# More induction...



## ScAvEnGeR (Jan 28, 2004)

I need more intake on the B14 and max air flow... What can be done to this? 
I already changed the air filter to the HKS super hi-flow filter but I still feel that the car's not on the max yet??? 

Can an open pod filter fit on the stock pipes??? I mean the PVC ones... Was jus wonderin' 'cause I saw there was an assembly of four bolts on the end of the pipe for the attachment of the air box... Will the open pod ones fit in?


----------



## mrRICEguy (Jan 1, 2004)

hotshot cai is the way to go....thats about as max as u can go....


----------



## chimmike (Oct 17, 2002)

ScAvEnGeR said:


> I need more intake on the B14 and max air flow... What can be done to this?
> I already changed the air filter to the HKS super hi-flow filter but I still feel that the car's not on the max yet???
> 
> Can an open pod filter fit on the stock pipes??? I mean the PVC ones... Was jus wonderin' 'cause I saw there was an assembly of four bolts on the end of the pipe for the attachment of the air box... Will the open pod ones fit in?


yeah I'm wondering why you don't have a CAI already?

btw....PVC intakes are the least smart thing you can do.............


----------



## ScAvEnGeR (Jan 28, 2004)

I didn't make any CAI DIYs yet... Hahaha... And the PVC pipes were stock... Not really PVC tho' it's kinda like rubbery and plastic-y... Y'know... the stock pipes...


----------



## psuLemon (Apr 23, 2003)

ScAvEnGeR said:


> I didn't make any CAI DIYs yet... Hahaha... And the PVC pipes were stock... Not really PVC tho' it's kinda like rubbery and plastic-y... Y'know... the stock pipes...

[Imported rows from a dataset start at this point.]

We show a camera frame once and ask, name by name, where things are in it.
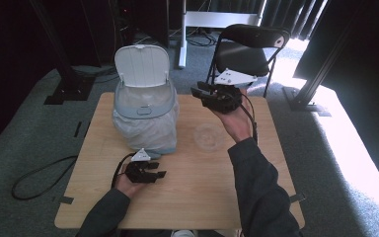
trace gray sleeve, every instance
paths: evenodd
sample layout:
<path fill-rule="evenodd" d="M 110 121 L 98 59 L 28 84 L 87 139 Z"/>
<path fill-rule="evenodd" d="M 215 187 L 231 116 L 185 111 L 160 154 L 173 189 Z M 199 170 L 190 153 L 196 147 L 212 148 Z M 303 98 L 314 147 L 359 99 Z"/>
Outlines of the gray sleeve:
<path fill-rule="evenodd" d="M 117 189 L 109 190 L 91 209 L 77 234 L 102 236 L 115 229 L 127 213 L 130 198 Z"/>
<path fill-rule="evenodd" d="M 289 196 L 277 184 L 278 173 L 253 138 L 237 143 L 228 153 L 244 235 L 300 236 L 298 223 L 289 210 Z"/>

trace floor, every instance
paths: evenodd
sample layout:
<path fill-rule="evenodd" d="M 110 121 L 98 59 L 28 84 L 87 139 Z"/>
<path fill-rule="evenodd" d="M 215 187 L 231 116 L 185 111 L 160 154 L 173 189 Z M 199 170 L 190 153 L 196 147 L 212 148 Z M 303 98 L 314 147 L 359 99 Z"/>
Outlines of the floor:
<path fill-rule="evenodd" d="M 323 85 L 337 92 L 379 170 L 379 60 L 361 57 L 343 65 L 347 69 L 341 67 Z"/>
<path fill-rule="evenodd" d="M 379 236 L 379 173 L 366 146 L 343 108 L 337 92 L 321 87 L 316 103 L 327 108 L 319 113 L 292 112 L 282 93 L 284 87 L 301 88 L 304 80 L 292 78 L 304 45 L 291 44 L 281 53 L 267 101 L 277 129 L 290 174 L 301 201 L 305 236 Z M 189 45 L 188 65 L 176 68 L 179 47 L 167 51 L 171 77 L 179 94 L 204 80 L 211 47 Z M 75 134 L 77 124 L 87 124 L 102 93 L 113 91 L 115 75 L 97 78 L 86 102 L 65 102 L 45 106 L 60 77 L 50 71 L 37 82 L 0 136 L 0 236 L 74 236 L 76 230 L 58 229 L 54 217 L 69 175 L 41 197 L 18 201 L 11 197 L 14 182 L 33 169 L 62 157 L 78 154 L 86 134 Z M 260 96 L 264 80 L 254 84 L 249 96 Z M 24 195 L 42 191 L 67 164 L 60 163 L 23 182 Z"/>

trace wooden table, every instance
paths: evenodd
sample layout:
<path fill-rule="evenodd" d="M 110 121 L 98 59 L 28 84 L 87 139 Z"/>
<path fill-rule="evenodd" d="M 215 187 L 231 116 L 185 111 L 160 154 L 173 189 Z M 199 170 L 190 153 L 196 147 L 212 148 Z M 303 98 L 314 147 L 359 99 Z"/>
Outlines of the wooden table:
<path fill-rule="evenodd" d="M 260 134 L 259 145 L 265 157 L 279 172 L 279 184 L 290 195 L 294 186 L 264 98 L 250 98 L 255 106 Z M 114 93 L 102 95 L 73 170 L 65 196 L 71 204 L 61 203 L 55 218 L 59 228 L 79 228 L 94 204 L 110 189 L 118 162 L 132 152 L 112 121 Z M 240 229 L 234 176 L 227 148 L 234 141 L 220 120 L 191 95 L 179 95 L 178 144 L 174 154 L 159 160 L 164 179 L 149 185 L 131 202 L 120 228 L 131 229 Z M 196 127 L 203 123 L 223 129 L 221 149 L 208 152 L 193 139 Z M 298 202 L 291 212 L 304 226 Z"/>

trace black cable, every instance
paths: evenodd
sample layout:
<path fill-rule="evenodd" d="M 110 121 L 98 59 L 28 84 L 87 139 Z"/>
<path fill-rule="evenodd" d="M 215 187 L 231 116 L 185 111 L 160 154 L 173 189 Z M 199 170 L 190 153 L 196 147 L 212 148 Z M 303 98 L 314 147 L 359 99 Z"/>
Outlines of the black cable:
<path fill-rule="evenodd" d="M 62 162 L 62 161 L 65 161 L 65 160 L 68 160 L 68 159 L 74 159 L 70 164 L 69 166 L 63 171 L 63 173 L 57 178 L 57 180 L 50 186 L 48 187 L 47 189 L 45 189 L 43 192 L 37 194 L 37 195 L 33 195 L 33 196 L 30 196 L 30 197 L 20 197 L 16 194 L 16 189 L 17 189 L 17 185 L 22 181 L 24 180 L 25 178 L 27 178 L 28 176 L 31 176 L 35 173 L 38 173 L 39 171 L 42 171 L 54 164 L 57 164 L 59 162 Z M 78 159 L 78 156 L 68 156 L 68 157 L 65 157 L 65 158 L 62 158 L 60 160 L 57 160 L 57 161 L 54 161 L 50 164 L 47 164 L 41 168 L 38 168 L 38 169 L 35 169 L 33 171 L 30 171 L 29 173 L 23 175 L 22 177 L 20 177 L 15 183 L 14 185 L 12 186 L 12 190 L 11 190 L 11 195 L 13 198 L 15 199 L 18 199 L 18 200 L 29 200 L 29 199 L 34 199 L 34 198 L 38 198 L 40 196 L 42 196 L 43 194 L 47 193 L 49 190 L 51 190 L 60 180 L 61 178 L 63 178 L 63 176 L 67 173 L 67 171 L 75 164 L 76 160 Z"/>
<path fill-rule="evenodd" d="M 134 156 L 135 154 L 136 154 L 136 152 L 134 152 L 134 153 L 130 153 L 130 154 L 124 156 L 124 158 L 122 158 L 122 160 L 118 163 L 118 165 L 116 166 L 116 169 L 115 169 L 114 175 L 113 175 L 113 180 L 112 180 L 112 185 L 111 185 L 112 188 L 115 187 L 116 177 L 119 176 L 119 175 L 124 174 L 123 172 L 121 172 L 120 174 L 118 173 L 118 172 L 119 172 L 119 169 L 121 169 L 121 167 L 122 167 L 122 163 L 124 163 L 124 161 L 125 161 L 128 157 L 130 157 L 130 156 L 132 157 L 132 156 Z"/>
<path fill-rule="evenodd" d="M 205 38 L 205 39 L 208 39 L 208 43 L 198 42 L 198 41 L 192 40 L 192 38 Z M 199 36 L 187 37 L 187 42 L 195 46 L 209 47 L 209 46 L 215 46 L 217 44 L 217 39 L 213 36 L 209 36 L 208 34 L 201 34 Z"/>
<path fill-rule="evenodd" d="M 230 93 L 226 93 L 226 92 L 221 92 L 221 93 L 225 94 L 226 96 L 230 97 L 234 102 L 238 103 L 238 105 L 242 109 L 242 111 L 244 111 L 245 114 L 248 116 L 248 119 L 251 121 L 251 124 L 252 124 L 252 137 L 254 138 L 254 141 L 256 143 L 258 143 L 257 122 L 255 121 L 255 111 L 254 111 L 254 106 L 252 105 L 251 100 L 249 100 L 249 98 L 246 95 L 242 94 L 242 96 L 244 96 L 246 98 L 246 100 L 249 102 L 249 104 L 251 105 L 252 114 L 253 114 L 252 116 L 248 112 L 248 110 L 242 105 L 242 103 L 240 103 L 239 101 L 237 101 L 235 99 L 235 97 L 233 97 Z"/>

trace chair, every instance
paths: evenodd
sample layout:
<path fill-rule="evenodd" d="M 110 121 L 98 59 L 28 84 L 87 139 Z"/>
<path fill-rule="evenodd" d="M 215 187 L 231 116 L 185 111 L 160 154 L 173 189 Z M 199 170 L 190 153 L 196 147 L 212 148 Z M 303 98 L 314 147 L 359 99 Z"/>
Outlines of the chair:
<path fill-rule="evenodd" d="M 264 91 L 266 97 L 276 55 L 289 39 L 290 33 L 280 28 L 243 24 L 225 28 L 217 40 L 206 83 L 211 79 L 211 84 L 214 84 L 216 71 L 221 73 L 226 68 L 257 77 L 268 75 Z M 265 56 L 264 48 L 275 48 L 270 58 Z"/>

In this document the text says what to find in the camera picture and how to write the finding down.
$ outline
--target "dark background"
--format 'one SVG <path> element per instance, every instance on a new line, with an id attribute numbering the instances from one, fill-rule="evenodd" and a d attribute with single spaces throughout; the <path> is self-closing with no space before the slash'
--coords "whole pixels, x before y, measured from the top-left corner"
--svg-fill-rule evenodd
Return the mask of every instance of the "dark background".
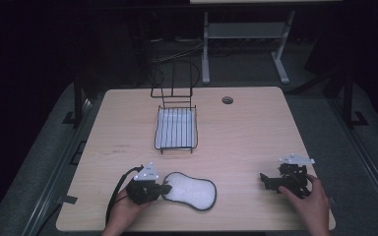
<path id="1" fill-rule="evenodd" d="M 137 87 L 145 79 L 139 68 L 147 69 L 148 47 L 143 39 L 129 37 L 145 30 L 138 27 L 137 15 L 94 14 L 87 3 L 0 1 L 0 201 L 58 96 L 76 77 L 83 79 L 88 96 Z M 202 23 L 203 15 L 186 14 L 193 16 L 186 22 L 157 15 L 147 37 L 200 37 L 194 23 Z M 322 33 L 307 69 L 323 74 L 346 62 L 378 111 L 378 5 L 347 1 L 330 18 L 299 11 L 295 23 L 301 27 L 293 26 L 290 40 Z M 324 30 L 315 30 L 321 24 Z"/>

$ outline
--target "white sponge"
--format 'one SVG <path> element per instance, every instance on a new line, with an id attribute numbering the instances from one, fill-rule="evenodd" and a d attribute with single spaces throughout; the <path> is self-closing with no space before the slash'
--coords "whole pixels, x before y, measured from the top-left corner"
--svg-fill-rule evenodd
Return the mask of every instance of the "white sponge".
<path id="1" fill-rule="evenodd" d="M 164 183 L 171 186 L 165 200 L 182 203 L 196 210 L 211 209 L 217 199 L 217 188 L 213 182 L 195 179 L 179 172 L 173 172 L 164 178 Z"/>

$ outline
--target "wire rack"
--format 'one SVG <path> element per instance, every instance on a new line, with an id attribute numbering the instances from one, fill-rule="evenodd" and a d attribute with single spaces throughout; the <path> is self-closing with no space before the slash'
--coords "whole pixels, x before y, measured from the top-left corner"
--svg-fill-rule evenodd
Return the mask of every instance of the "wire rack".
<path id="1" fill-rule="evenodd" d="M 178 64 L 188 65 L 187 68 L 184 67 L 183 69 L 185 72 L 188 71 L 184 75 L 189 75 L 187 80 L 189 84 L 187 87 L 176 91 L 176 81 L 182 81 L 182 78 L 177 78 L 176 76 Z M 196 105 L 192 105 L 194 86 L 192 69 L 193 64 L 191 61 L 175 60 L 172 62 L 171 78 L 168 78 L 168 80 L 160 70 L 155 69 L 151 97 L 161 98 L 162 102 L 162 105 L 158 107 L 155 136 L 155 148 L 159 149 L 161 153 L 165 149 L 190 149 L 192 152 L 193 148 L 198 145 Z"/>

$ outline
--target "white desk leg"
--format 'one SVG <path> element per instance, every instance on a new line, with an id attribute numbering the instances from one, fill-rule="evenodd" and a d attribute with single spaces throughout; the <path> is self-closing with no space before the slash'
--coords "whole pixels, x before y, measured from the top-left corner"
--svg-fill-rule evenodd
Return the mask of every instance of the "white desk leg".
<path id="1" fill-rule="evenodd" d="M 289 12 L 287 17 L 287 21 L 284 24 L 282 37 L 281 37 L 281 45 L 279 46 L 278 50 L 272 52 L 272 58 L 275 62 L 276 70 L 278 70 L 279 77 L 281 78 L 282 84 L 289 84 L 289 78 L 287 77 L 286 71 L 284 70 L 284 64 L 282 64 L 281 57 L 282 53 L 284 52 L 284 45 L 286 44 L 287 37 L 289 36 L 290 26 L 292 24 L 294 17 L 294 11 Z"/>
<path id="2" fill-rule="evenodd" d="M 202 55 L 202 83 L 210 83 L 210 62 L 208 61 L 208 12 L 204 19 L 204 54 Z"/>

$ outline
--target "gray floor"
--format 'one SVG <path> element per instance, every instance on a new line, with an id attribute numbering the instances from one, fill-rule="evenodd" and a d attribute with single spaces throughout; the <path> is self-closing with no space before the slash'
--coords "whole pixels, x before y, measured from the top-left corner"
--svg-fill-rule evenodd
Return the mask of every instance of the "gray floor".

just go with a hotshot cai.. it will give you the most hp for the buck and it last the longest..


----------



## azkicker0027 (May 31, 2002)

bigger bore tb, and extrude hone the intake manifold, then port the head, that ought to do some good to the air intake flow.


----------



## ScAvEnGeR (Jan 28, 2004)

azkicker0027 said:


> bigger bore tb, and extrude hone the intake manifold, then port the head, that ought to do some good to the air intake flow.


You think I should get a bigger bore throttle body??? But my GA16's not really done up yet... What should I do before I get the bigger TB?? :cheers:


----------



## NotAnotherHonda (Aug 7, 2003)

ScAvEnGeR said:


> You think I should get a bigger bore throttle body??? But my GA16's not really done up yet... What should I do before I get the bigger TB?? :cheers:



big bore TB wont help at all, unless you have to use all that air...meaning, just because you add alot of air to the engine, it doesnt nessecarily mean it will make more powerr...you have to even out the fuel to compensate for the excess air


----------



## ScAvEnGeR (Jan 28, 2004)

So let's say I wanna change to the bigger TB, should I change the fuel rail and the injectors as well??? Or should I just stay with the current TB???


----------



## NotAnotherHonda (Aug 7, 2003)

ScAvEnGeR said:


> So let's say I wanna change to the bigger TB, should I change the fuel rail and the injectors as well??? Or should I just stay with the current TB???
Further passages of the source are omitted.